Any such enhancement measures must be periodically repeated to keep up the grounding electrode quality. A section later in this chapter describes about electrodes, which use these principles to dramatically lower the resistance of individual electrodes under extreme soil conditions. Such electrodes are commonly known as ‘Chemical Electrodes.’
IEEE 142 gives several useful tables, which enable us to determine the soil resistivity for commonly encountered soils under various conditions; these can serve as a guideline for designers of grounding systems. The tables are reproduced below:
| Moisture content % | Resistivity in Ohm M | ||
|---|---|---|---|
| Top soil | Sandy loam | Red Clay | |
| 2 | *** | 1850 | *** |
| 4 | *** | 600 | *** |
| 6 | 1350 | 380 | *** |
| 8 | 900 | 280 | *** |
| 10 | 600 | 220 | *** |
| 12 | 360 | 170 | 1800 |
| 14 | 250 | 140 | 550 |
| 16 | 200 | 120 | 200 |
| 18 | 150 | 100 | 140 |
| 20 | 120 | 90 | 100 |
| 22 | 100 | 80 | 90 |
| 24 | 100 | 70 | 80 |
| Temperature Deg. C | Resistivity Ohm M |
|---|---|
| -5 | 700 |
| 0 | 300 |
| 0 | 100 |
| 10 | 80 |
| 20 | 70 |
| 30 | 60 |
| 40 | 50 |
| 50 | 40 |
Soil resistivity can be measured using a ground resistance tester or other similar instruments using Wenner’s 4-pin method. The two outer pins are used to inject current into the ground (called current electrodes) and the potential developed as a result of this current flow is measured by two inner pins (potential electrodes). Refer Figure 6.10.
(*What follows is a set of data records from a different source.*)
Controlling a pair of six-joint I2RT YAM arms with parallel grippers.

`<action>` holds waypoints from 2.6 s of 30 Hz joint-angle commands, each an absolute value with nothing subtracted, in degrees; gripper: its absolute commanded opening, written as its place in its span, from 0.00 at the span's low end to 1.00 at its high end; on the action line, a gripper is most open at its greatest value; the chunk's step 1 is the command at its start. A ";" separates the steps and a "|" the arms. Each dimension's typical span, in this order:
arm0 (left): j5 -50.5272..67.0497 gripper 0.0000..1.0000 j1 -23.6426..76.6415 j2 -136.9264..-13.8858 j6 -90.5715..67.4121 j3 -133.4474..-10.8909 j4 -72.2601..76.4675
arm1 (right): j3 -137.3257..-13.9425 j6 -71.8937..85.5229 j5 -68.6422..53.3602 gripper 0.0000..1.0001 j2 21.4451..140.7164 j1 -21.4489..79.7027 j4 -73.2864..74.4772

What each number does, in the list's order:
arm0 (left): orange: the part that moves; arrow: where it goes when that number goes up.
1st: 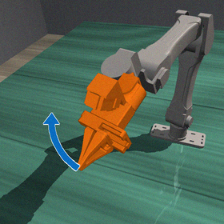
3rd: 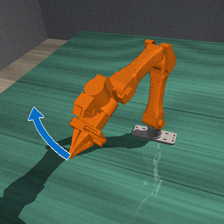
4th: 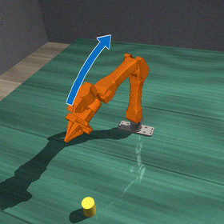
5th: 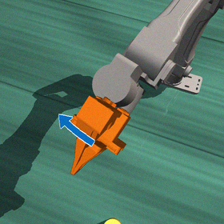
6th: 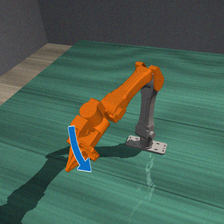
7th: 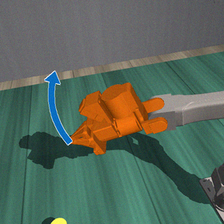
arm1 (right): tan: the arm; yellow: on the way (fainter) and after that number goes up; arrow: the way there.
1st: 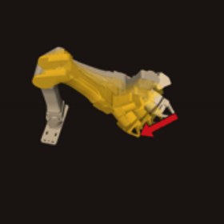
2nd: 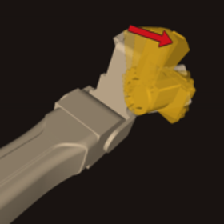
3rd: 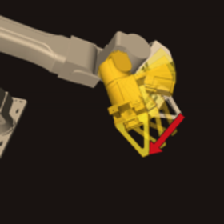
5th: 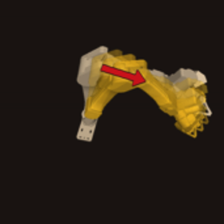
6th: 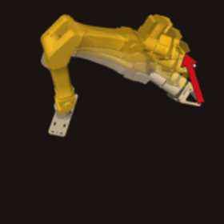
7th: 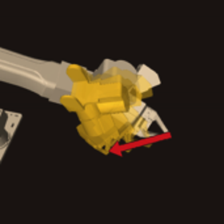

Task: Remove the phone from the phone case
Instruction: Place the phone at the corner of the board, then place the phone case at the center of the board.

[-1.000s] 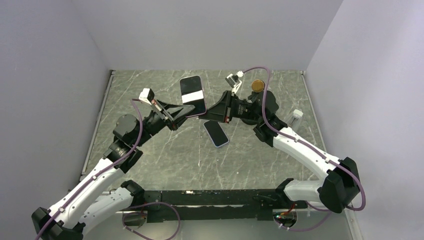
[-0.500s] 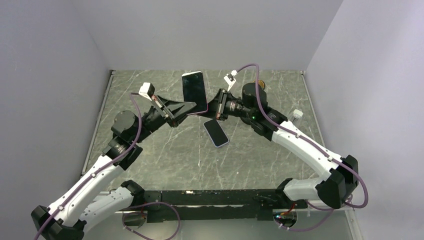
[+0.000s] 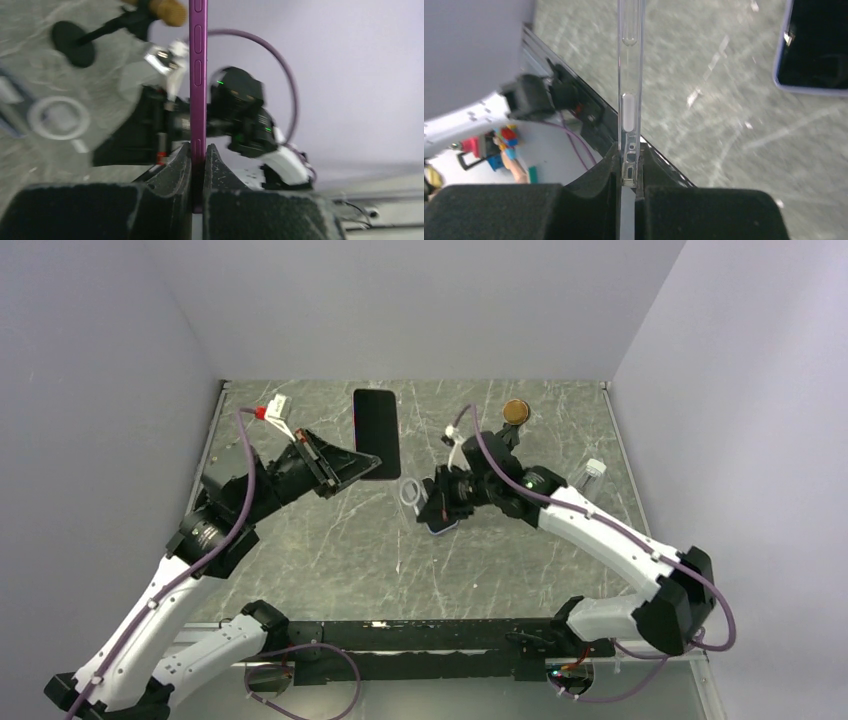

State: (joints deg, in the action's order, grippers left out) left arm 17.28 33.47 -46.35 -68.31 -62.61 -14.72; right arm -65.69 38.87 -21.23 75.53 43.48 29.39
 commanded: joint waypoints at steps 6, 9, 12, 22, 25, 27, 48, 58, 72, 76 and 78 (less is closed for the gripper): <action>25.49 0.00 16.57 -50.17 -54.57 -54.15 -25.11 | -49.65 35.62 -18.41 0.00 55.55 43.74 37.85; 29.14 0.00 9.20 -54.03 -51.66 -51.97 -22.31 | -47.81 36.81 -17.54 0.00 51.84 43.67 40.13; 31.15 0.00 3.32 -60.23 -50.98 -51.90 -19.11 | -48.08 37.17 -16.41 0.00 50.24 43.68 43.67; 17.77 0.00 -4.50 -81.42 -68.54 -45.94 20.51 | -56.59 37.11 -7.35 0.00 49.05 43.66 56.72; 11.22 0.00 -4.81 -90.32 -72.15 -48.38 28.05 | -56.91 38.39 -5.44 0.00 47.74 43.64 59.58; 8.05 0.00 -5.00 -96.24 -75.20 -50.51 32.78 | -56.47 39.92 -5.08 0.00 46.43 43.57 60.00; -13.40 0.40 -4.15 -127.22 -89.92 -82.83 24.39 | -54.93 55.58 4.44 0.00 41.78 43.11 62.64; -8.23 0.99 -4.63 -119.01 -89.08 -74.78 18.72 | -53.50 55.71 4.46 0.00 38.30 43.15 61.00; 4.44 0.96 5.11 -88.93 -52.19 -61.75 -5.30 | -44.59 45.64 -11.53 0.00 39.25 43.14 54.05; 14.58 0.97 6.94 -81.39 -46.69 -53.58 -6.21 | -39.49 42.02 -19.67 0.00 43.34 43.26 46.15; 21.81 0.97 5.62 -78.72 -42.49 -51.45 -11.79 | -37.72 41.67 -22.23 0.00 46.08 43.77 40.26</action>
State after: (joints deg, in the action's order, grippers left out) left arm 9.47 7.79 -81.76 -53.80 -56.40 -1.96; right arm -40.58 45.63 -13.28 42.50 43.18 52.36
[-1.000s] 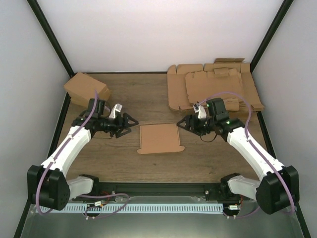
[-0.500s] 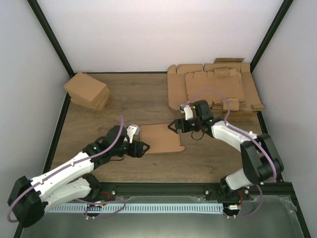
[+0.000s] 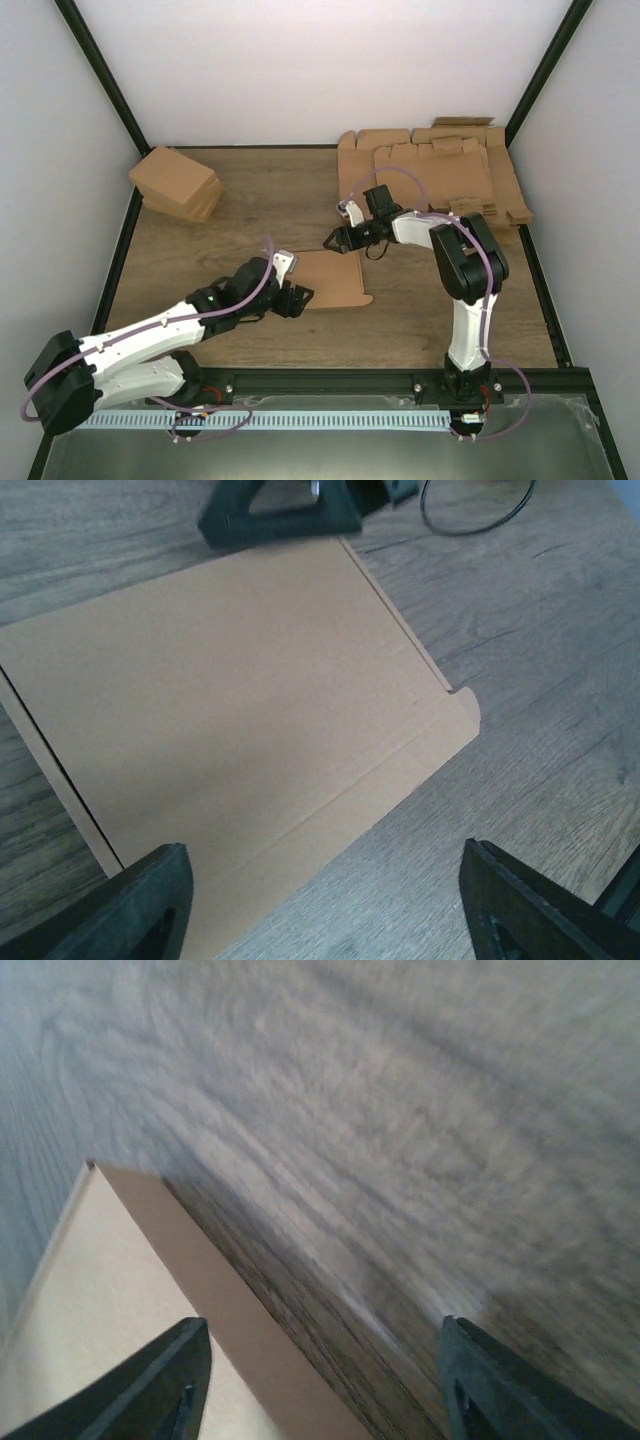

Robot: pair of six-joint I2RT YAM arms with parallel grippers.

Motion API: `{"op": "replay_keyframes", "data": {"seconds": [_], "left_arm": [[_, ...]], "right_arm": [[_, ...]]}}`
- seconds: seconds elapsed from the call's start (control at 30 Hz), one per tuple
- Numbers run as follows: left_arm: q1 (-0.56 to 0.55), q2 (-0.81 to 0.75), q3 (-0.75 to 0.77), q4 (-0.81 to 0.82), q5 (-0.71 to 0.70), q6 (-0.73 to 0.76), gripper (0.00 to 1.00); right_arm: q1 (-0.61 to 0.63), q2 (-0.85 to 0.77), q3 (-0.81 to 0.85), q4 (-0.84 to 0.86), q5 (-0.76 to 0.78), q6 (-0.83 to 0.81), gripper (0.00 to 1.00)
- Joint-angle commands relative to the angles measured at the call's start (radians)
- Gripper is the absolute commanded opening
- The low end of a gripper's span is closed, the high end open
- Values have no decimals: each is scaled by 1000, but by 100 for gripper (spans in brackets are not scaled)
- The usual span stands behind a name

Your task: Fold the paper box

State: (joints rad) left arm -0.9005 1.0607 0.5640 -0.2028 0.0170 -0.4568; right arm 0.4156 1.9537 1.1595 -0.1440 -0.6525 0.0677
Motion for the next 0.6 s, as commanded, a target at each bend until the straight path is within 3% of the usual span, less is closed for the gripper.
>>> {"op": "replay_keyframes", "data": {"seconds": [0.0,0.1,0.47,0.57], "left_arm": [[-6,-45,5,18,-3,1,78],[-6,-75,27,3,39,17,79],[-5,-139,31,-21,47,2,79],[-4,-129,33,-25,55,0,79]], "right_arm": [[8,53,42,-87,-100,-64,59],[8,13,-28,-70,-155,-49,47],[5,-74,-207,-16,-183,27,30],[-2,-54,-206,1,-202,34,33]]}}
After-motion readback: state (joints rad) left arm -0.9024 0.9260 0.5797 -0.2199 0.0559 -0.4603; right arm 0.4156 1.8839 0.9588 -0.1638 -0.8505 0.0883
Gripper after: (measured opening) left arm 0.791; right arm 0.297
The general requirements for ground resistance testing instruments are as follows:
All the pins should be located in a straight line with equal separating distance between them and the pins driven to a depth of not more than 10% of this distance. Care should be taken to ensure that the connections between the pins and the instrument are done with insulated wires and that there is no damage in the insulation.
The resistance of the soil between potential electrodes is determined by Ohm’s law (R=V/I) and is computed and displayed by the instrument directly. The resistivity of the soil is given by the formula:
ρ = 2π S R
Where
ρ is the soil resistivity in Ohm meters
S is the distance between the pins in meters as shown in fig. 6.4 and
R is the resistance measured in Ohms
Since the soil is usually not very homogeneous especially near the surface, the depth to which the pins are driven and the separation between the pins cause resistivity figures to vary and it can indicate the type of soil at different depths. The calculated value of resistivity can be taken to represent the value at the depth of 0.8S where S is the electrode spacing. The test is repeated at different values of S, viz. 1, 2, 3, 5 10 and 15 meters and tabulated. They can also be plotted in the form of a graph. A study of the values will give some indication of the type of soil involved. A rapid increase of resistivity at increasing D values shows layers of soil with higher resistivity. A very rapid increase may indicate the presence of rock and will possibly prevent use of vertical electrode. On the other hand, decrease of soil resistivity as D increases will indicate lower resistivity soils in deeper layers where vertical electrodes can be installed with advantage.
In the case of any abnormality in the values, the test can be repeated after driving the pins along a different direction.
Errors can be caused by various factors in this measurement. These are listed below.
Stray currents in the soil may be the result of one or more of the following reasons:
These stray currents appear as potential drop across the voltage electrodes without a corresponding current from the instrument’s current source. Thus, they result in exaggerated resistivity measurements. This can be avoided by selecting an instrument source frequency, which is different from the stray currents, and providing filters that reject other frequencies.
Improper insulation may give rise to leakage currents between the leads, which will result in errors. Ensuring good insulation and running the current and potential leads with a gap of at least 100 mm will prevent errors due to leakage.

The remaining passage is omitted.